Please reproduce the full set of data below exactly.
━━━ MATERIAL PROVIDED
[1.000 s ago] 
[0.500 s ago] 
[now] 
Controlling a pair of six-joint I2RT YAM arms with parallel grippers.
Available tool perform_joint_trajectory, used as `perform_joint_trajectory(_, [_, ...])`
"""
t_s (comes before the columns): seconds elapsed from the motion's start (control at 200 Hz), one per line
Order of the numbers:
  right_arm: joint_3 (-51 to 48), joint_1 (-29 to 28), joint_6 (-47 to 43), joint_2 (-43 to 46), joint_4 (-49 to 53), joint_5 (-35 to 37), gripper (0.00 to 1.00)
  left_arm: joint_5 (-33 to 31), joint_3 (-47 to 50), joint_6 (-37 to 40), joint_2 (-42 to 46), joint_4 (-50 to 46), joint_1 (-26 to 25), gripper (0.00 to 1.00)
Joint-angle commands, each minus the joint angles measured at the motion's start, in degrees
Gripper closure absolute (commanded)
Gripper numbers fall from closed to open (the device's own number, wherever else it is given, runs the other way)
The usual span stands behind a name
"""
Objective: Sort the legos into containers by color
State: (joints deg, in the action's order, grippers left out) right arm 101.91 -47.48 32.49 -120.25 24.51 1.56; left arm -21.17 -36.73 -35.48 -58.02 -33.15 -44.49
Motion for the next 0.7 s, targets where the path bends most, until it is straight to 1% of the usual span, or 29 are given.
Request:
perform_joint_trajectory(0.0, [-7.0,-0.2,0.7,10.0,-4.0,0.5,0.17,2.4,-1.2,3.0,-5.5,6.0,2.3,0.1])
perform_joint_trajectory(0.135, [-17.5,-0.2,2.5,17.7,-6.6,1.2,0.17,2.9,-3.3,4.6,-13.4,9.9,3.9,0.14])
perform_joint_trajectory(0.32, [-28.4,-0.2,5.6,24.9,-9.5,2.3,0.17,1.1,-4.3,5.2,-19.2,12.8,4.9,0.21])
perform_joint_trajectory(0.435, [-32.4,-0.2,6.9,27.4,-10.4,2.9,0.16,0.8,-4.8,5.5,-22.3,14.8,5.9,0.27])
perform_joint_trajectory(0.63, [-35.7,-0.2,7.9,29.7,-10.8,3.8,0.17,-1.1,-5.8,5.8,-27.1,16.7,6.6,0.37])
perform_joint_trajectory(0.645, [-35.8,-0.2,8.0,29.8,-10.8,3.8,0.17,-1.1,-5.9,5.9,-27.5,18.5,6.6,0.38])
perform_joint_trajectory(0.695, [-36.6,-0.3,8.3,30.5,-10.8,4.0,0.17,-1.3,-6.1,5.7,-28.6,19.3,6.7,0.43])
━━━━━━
▶ **OUTPUT FOR THIS TASK**:
[1.000 s ago] 
[0.500 s ago] 
[now] 
Controlling a pair of six-joint I2RT YAM arms with parallel grippers.
Available tool perform_joint_trajectory, used as `perform_joint_trajectory(_, [_, ...])`
"""
t_s (comes before the columns): seconds elapsed from the motion's start (control at 200 Hz), one per line
Order of the numbers:
  right_arm: joint_3 (-51 to 48), joint_1 (-29 to 28), joint_6 (-47 to 43), joint_2 (-43 to 46), joint_4 (-49 to 53), joint_5 (-35 to 37), gripper (0.00 to 1.00)
  left_arm: joint_5 (-33 to 31), joint_3 (-47 to 50), joint_6 (-37 to 40), joint_2 (-42 to 46), joint_4 (-50 to 46), joint_1 (-26 to 25), gripper (0.00 to 1.00)
Joint-angle commands, each minus the joint angles measured at the motion's start, in degrees
Gripper closure absolute (commanded)
Gripper numbers fall from closed to open (the device's own number, wherever else it is given, runs the other way)
The usual span stands behind a name
"""
Objective: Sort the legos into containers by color
State: (joints deg, in the action's order, grippers left out) right arm 101.91 -47.48 32.49 -120.25 24.51 1.56; left arm -21.17 -36.73 -35.48 -58.02 -33.15 -44.49
Motion for the next 0.7 s, targets where the path bends most, until it is straight to 1% of the usual span, or 29 are given.
Request:
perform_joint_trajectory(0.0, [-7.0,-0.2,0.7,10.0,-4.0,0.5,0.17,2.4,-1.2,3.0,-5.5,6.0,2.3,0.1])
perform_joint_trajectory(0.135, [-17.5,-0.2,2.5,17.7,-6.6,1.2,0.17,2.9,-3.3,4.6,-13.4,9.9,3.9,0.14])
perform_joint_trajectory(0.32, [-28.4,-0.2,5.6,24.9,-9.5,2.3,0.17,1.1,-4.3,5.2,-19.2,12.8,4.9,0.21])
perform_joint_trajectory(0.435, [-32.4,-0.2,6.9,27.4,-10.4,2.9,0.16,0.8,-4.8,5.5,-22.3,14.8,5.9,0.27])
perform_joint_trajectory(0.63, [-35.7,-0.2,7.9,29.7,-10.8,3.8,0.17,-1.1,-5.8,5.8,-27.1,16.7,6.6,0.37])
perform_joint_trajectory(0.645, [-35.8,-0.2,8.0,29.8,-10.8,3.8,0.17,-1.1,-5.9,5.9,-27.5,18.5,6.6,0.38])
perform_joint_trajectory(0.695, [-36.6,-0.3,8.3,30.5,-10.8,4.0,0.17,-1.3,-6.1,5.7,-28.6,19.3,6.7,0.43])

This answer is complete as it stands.